The site has long been known as "Camp de César", (Caesar's Camp), even though a preliminary excavation between 1972 and 1975 determined that its origins were Gaulish. It also brought to light a murus gallicus type defensive wall surrounding an area of twelve hectares.

=== First rampart ===
The first rampart, 370 m long, initially was six meters high and 20 meters wide, preceded by a ditch. To the north, a postern gate with a dry stone wall three meters thick overlooks the site.

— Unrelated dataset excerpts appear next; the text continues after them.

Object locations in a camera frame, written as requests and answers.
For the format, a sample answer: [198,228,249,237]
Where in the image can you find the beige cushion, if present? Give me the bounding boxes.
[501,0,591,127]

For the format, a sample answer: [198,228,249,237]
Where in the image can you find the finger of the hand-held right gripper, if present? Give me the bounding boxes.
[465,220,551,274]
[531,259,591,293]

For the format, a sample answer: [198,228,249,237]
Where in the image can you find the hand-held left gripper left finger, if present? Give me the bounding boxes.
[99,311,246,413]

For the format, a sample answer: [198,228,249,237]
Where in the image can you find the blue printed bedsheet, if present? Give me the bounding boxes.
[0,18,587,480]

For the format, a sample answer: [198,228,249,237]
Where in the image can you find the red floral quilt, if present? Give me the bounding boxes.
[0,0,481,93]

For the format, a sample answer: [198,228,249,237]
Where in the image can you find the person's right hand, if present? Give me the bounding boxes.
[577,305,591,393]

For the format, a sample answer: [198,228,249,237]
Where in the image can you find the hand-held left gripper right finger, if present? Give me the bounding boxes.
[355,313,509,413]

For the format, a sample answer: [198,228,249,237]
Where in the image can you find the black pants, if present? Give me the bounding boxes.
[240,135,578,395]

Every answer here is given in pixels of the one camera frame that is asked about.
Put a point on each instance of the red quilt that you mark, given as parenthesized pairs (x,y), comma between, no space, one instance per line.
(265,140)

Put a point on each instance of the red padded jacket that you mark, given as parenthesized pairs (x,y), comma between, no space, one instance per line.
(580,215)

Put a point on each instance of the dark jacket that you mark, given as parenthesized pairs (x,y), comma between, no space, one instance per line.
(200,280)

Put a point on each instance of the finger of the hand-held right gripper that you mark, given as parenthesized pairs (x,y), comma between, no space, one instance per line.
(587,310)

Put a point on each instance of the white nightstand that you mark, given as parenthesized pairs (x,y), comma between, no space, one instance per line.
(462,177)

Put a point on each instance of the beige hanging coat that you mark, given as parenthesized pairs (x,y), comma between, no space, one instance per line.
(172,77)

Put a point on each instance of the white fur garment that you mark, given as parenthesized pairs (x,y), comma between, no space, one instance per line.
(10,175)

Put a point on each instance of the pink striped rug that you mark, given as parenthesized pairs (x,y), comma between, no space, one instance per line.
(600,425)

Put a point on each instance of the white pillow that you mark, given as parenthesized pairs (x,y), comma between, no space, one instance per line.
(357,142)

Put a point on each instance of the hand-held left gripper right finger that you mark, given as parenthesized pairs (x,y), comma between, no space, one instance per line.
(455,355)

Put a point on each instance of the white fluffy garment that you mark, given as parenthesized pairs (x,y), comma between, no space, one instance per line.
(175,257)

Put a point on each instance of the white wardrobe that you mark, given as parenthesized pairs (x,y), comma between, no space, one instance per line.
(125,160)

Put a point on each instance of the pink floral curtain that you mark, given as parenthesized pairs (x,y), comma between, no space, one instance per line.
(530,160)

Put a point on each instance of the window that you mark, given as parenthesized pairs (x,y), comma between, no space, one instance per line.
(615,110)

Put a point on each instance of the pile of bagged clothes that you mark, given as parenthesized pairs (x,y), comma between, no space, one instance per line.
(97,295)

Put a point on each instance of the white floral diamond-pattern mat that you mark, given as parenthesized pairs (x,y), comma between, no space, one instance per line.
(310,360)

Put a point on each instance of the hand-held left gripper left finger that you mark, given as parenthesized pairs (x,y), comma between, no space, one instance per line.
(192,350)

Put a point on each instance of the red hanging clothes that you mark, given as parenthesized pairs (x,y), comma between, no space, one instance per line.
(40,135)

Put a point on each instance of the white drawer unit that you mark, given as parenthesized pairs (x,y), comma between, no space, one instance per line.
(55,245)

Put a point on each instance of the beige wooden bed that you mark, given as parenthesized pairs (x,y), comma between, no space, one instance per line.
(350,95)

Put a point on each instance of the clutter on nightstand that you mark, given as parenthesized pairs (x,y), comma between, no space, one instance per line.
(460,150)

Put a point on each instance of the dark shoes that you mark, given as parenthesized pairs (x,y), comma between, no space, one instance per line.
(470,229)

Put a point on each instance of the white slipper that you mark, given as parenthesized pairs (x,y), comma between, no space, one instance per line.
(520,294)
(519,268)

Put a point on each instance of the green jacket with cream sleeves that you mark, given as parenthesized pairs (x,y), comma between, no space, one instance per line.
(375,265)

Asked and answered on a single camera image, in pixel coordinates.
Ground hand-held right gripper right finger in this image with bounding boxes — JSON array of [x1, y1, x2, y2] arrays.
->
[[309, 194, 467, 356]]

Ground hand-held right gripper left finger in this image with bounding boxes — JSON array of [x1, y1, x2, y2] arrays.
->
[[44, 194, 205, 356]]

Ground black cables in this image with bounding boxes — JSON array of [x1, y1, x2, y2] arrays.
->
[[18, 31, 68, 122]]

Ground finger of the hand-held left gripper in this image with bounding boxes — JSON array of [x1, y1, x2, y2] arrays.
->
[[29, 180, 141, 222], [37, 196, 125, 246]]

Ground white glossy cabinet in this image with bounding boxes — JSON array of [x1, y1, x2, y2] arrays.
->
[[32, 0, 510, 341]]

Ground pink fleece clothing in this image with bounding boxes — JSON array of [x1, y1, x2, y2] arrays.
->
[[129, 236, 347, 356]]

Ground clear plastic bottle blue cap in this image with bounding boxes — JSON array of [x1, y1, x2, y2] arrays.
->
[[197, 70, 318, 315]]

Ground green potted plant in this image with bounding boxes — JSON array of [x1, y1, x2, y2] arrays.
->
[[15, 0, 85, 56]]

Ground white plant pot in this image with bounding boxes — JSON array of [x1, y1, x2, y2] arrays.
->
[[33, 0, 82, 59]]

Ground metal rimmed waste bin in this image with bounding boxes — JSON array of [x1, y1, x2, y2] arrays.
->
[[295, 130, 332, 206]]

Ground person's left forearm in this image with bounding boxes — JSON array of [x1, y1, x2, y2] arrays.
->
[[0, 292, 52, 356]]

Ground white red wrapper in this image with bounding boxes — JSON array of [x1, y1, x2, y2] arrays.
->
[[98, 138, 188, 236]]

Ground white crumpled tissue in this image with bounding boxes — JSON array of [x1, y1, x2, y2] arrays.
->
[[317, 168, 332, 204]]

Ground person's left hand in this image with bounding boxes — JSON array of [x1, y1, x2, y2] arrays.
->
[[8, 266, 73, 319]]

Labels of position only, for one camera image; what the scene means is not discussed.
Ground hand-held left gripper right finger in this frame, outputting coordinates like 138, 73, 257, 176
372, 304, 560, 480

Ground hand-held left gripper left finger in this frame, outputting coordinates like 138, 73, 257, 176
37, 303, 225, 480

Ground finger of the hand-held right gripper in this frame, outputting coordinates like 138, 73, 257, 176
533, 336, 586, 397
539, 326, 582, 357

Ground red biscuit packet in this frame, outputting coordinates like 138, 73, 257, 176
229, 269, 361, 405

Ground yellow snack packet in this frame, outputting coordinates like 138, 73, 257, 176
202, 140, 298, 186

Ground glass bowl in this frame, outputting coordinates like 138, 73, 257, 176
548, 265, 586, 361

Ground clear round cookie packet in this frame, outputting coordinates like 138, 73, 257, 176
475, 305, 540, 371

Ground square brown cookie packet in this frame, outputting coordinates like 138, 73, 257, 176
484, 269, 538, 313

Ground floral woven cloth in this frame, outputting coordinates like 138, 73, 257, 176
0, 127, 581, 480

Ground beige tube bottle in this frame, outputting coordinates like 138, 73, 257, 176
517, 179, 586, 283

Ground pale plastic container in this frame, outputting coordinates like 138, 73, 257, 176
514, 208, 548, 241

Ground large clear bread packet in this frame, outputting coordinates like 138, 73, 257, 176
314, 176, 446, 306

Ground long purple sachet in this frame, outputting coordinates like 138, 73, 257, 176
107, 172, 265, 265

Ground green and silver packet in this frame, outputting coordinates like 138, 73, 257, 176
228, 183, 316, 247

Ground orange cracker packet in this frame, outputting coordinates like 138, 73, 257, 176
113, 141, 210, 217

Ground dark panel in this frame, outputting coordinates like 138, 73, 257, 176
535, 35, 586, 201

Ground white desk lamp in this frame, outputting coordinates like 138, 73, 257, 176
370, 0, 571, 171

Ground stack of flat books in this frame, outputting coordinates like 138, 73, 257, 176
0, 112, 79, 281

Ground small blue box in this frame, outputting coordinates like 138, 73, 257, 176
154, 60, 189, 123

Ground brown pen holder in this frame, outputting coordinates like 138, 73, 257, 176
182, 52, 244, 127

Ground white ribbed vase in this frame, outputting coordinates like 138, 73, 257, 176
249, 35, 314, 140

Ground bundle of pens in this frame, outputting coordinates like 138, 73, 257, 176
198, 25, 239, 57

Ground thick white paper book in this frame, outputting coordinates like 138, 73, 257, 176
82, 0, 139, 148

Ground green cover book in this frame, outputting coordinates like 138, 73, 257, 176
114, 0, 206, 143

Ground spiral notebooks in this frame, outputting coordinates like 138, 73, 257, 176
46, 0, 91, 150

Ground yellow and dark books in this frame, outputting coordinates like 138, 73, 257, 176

=== Inside the first wall ===
Excavations inside the first wall found little beyond hearths and a few sparse items. Some of these were linked to bronze handicrafts: molds for bracelets and lapilli. Also, a lovely pottery vase decorated with cordons was discovered, of a type known in Armorica, and whose clay came from present-day Lamballe. Apart from the furniture, dated to the end of the Gaulish era, wattle and daub elements have been found.

More than 200 grindstones were discovered 800 meters from the first enclosure, dating from the late La Tène period.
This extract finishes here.